A guerra entre Rússia e Ucrânia é outra questão que emperra
negociações. No encontro do G20 na Indonésia, há dois anos, houve acordo para
condenar a invasão russa e pedir a retirada de tropas. Na Índia, no ano
passado, o documento final omitiu qualquer crítica, lamentando apenas o
sofrimento dos ucranianos.
É natural que, por reunir democracias e ditaduras, líderes
de direita e de esquerda, países com leis e costumes liberais e conservadores,
economias ricas e em desenvolvimento, produtores e importadores de petróleo,
nações com diferentes tamanhos de território e população, o G20 seja uma
plataforma em que o consenso é sempre limitado. Avanços, quando acontecem, são
incrementais.
Por isso, Lula não deveria sonhar com um sucesso estrondoso
no Rio. Sua preocupação deveria ser evitar que a reunião seja marcada por
declarações desastrosas. Ele também faria bem se aproveitasse a oportunidade
para revisar as premissas da política externa que já fracassaram. Tentativas de
montar coalizões falharam até na América Latina, e é falaciosa a ideia que os
países ricos do Ocidente só prestam atenção ao Brasil quando seus interesses
são contrariados. Olhando para frente, a dificuldade do Brasil na arena
internacional tende a piorar.
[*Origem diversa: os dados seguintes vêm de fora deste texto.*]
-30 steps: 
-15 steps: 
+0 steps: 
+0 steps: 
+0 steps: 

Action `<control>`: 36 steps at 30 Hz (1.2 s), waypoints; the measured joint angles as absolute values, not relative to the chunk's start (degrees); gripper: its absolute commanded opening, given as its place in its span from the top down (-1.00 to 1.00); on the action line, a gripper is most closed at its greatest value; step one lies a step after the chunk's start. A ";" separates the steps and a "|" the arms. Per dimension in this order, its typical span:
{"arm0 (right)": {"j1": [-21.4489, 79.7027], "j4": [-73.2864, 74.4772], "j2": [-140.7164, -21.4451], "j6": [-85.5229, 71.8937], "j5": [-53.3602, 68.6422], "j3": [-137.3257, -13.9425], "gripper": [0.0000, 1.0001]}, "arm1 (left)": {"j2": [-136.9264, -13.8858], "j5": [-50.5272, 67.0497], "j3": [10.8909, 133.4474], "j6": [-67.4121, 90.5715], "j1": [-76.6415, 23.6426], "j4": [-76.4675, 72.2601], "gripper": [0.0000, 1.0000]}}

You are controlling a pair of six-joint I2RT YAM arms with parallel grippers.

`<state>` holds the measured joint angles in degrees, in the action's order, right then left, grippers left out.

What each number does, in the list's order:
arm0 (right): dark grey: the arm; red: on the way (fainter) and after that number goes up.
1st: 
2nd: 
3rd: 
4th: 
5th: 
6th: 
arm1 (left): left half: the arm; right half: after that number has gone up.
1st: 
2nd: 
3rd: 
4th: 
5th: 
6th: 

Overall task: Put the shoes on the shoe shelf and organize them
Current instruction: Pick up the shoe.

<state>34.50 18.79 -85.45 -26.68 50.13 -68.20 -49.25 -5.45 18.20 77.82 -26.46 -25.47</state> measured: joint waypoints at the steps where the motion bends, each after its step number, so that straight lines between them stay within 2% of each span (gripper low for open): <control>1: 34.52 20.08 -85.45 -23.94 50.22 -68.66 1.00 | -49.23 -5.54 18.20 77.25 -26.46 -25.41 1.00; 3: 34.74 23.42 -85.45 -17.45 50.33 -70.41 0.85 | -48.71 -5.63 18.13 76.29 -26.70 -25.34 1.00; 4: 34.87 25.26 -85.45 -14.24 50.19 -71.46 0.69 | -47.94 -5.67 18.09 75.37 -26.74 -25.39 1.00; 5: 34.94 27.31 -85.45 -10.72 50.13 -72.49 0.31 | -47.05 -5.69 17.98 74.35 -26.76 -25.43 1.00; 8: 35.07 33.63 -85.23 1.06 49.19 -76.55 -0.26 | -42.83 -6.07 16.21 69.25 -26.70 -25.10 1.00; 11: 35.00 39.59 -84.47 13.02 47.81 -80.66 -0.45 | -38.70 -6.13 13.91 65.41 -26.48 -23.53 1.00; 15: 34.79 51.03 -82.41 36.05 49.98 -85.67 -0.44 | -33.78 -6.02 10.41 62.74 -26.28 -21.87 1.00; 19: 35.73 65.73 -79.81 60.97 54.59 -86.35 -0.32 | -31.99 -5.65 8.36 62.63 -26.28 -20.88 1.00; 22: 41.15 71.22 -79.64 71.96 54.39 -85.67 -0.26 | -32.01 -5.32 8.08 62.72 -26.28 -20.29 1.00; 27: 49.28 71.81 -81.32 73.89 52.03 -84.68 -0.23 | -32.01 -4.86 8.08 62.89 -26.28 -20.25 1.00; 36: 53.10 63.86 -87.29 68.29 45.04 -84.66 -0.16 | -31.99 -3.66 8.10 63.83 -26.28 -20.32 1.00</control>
Trump é contrário a várias das bandeiras
brasileiras — da defesa do meio ambiente ao multilateralismo, há pouca margem
para entendimento. Uma vez que o encontro só trará as imagens de congraçamento
de praxe, sem anúncios de vulto capazes de projetar o Brasil, pode ser uma hora
propícia para encetar um freio de arrumação na política externa.